Saturday, December 13, 2008
Gay Equality, Childlessness, and Single People: related, though not identical, issues
Yesterday I took another look at my “instance” on an older book, by Elinor Burkett, “The Baby Boon: How Family-Friendly America Cheats the Childless,” published back in 2000 by the Free Press. I had reviewed in on my books blog in March 2006.
I notice a startling passage on p 113, written by an upper-class married woman (Michelle Gaboury) and feminist. It goes like this:
“Children are an investment in the future…There are a lot of risks for people who have kids. Having a family is outrageously expensive. Maybe the childless take the brunt in some ways, but this isn’t about justice. It’s about living in a community.”
Burkett goes on to discuss the paradox of a newer economic consciousness within feminism: that women give up other economic alternatives to have families. But so do men.
A couple pages later, Burkett mentions an economist at Florida A&M who wants to implement a “personal sovereignty tax” (my term) on adults (particularly the childless, I think) to divert some income back to their parents as payback for raising them, or perhaps a lead in to filial responsibility for parents in old age. (28 states have filial responsibility laws, also called poor laws, which so far have been rarely enforced, but that’s likely to change given today’s demographics.) Other measures with similar ultimate effects would be to greatly increase tax credits for dependents, especially minor children.
By and large, although this has changed somewhat in recent years (even with surrogate parenting) gay men in particular have remained childless (although some were married with kids and then divorces). The equality argument, often made to sound like a matter of ideology purity, sometimes gives way to practical considerations about retaining democracy and freedom, especially when it is challenged by external instabilities (like now).
Then there exists that other ideological buttress for gay rights, immutability, or non-choice. Intellectually, as I’ve said, this is unsatisfying for comparative reasons. With gay men, there are several factors that occur in various combinations. One is (sometimes) a disinclination to compete well in the “manly” skills that would enable one to provide preferentially for women and children. A more common factor is a dislike of the gratuitous emotional pampering (at least that it is perceived as coddling) that underlies the social supports of the traditional family (and marriage), and the perceived loss of self and of “personal sovereignty”. A third, more positive factor, is a desire for a “creative” relationship with another adult outside of the realm of social supports (the “polarities” theory).

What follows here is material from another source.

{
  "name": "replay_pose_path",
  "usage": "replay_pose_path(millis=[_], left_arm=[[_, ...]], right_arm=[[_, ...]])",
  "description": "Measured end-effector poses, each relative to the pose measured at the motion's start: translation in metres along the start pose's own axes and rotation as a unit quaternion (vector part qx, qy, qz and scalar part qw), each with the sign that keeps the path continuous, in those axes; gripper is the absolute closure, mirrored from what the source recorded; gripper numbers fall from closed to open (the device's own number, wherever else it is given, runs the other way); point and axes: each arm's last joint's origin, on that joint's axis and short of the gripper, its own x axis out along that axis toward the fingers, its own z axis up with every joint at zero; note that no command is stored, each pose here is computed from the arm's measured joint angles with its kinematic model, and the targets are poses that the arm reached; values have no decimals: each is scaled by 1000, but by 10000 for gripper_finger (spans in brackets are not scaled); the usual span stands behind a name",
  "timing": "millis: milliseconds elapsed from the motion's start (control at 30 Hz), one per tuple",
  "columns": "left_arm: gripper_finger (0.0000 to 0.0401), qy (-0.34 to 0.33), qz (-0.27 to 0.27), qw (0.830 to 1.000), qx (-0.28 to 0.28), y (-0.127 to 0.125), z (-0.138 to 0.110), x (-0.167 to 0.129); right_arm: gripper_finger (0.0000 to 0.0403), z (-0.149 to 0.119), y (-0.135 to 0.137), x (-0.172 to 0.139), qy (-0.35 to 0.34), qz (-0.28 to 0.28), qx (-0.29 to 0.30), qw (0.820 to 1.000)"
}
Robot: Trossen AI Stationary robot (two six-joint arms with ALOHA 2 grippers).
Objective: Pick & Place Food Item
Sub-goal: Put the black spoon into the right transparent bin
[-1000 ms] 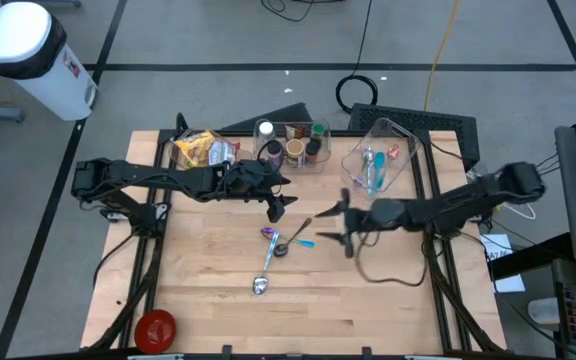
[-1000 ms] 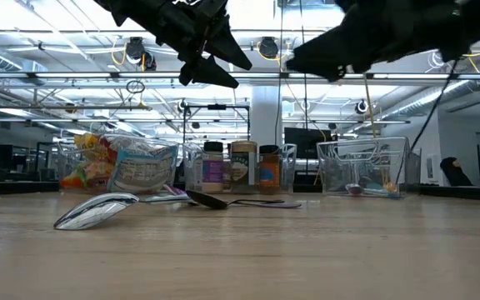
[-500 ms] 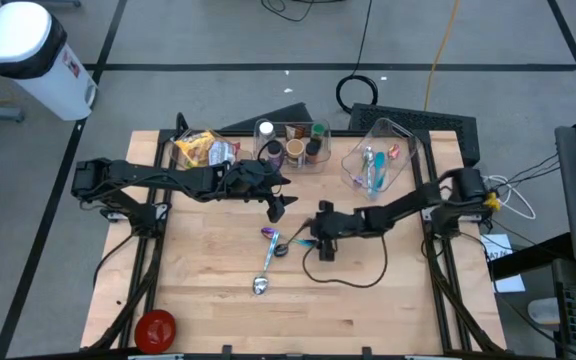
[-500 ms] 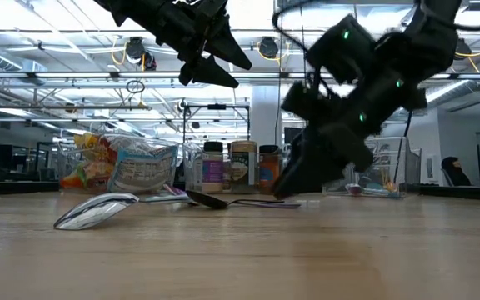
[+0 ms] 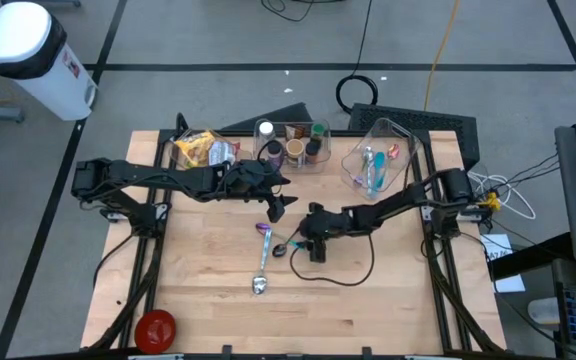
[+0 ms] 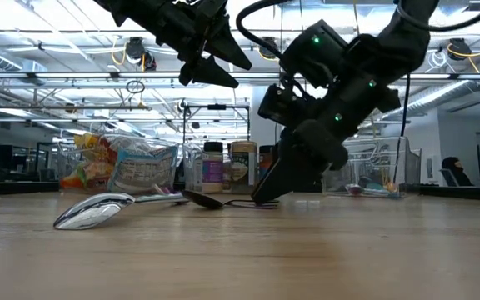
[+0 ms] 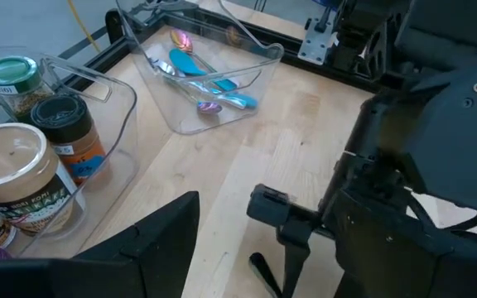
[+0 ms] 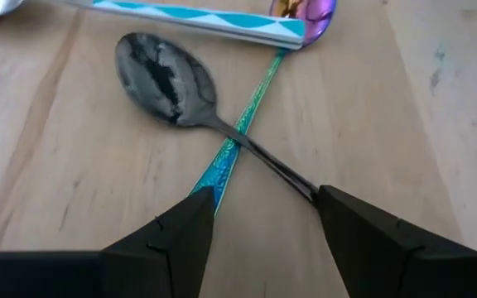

Along those lines, Gaboury’s idea of “living in a community” sounds scary but it rings true (even coming from an apparent political liberal). The gay person sees this as a warrant to give the parents heading a nuclear family authority to create responsibilities for their kids even into adulthood in order to fit them into a “community” that will protect everyone when individualism “fails” because of external challenges.
And we come back to “gay marriage”. While all the usual arguments (for it) are valid from a social justice point of view, regarding gay couples and their dependents (when they do have them), the practical problem is more fundamental: people who do not marry and/or have their own children (preferably both together) are often called upon to sacrifice for the sake of those who do, and remain silent about it (particularly in the workplace, where the matter is a terrible issue for some employers). The practical solution for many single people is to do well enough in life so that it isn’t a problem to take care of others even when the “burdens” weren’t create by one’s own choices. But that certainly isn’t equality, although it may fit into “living in a community.” We could return to a time when children really become “assets”.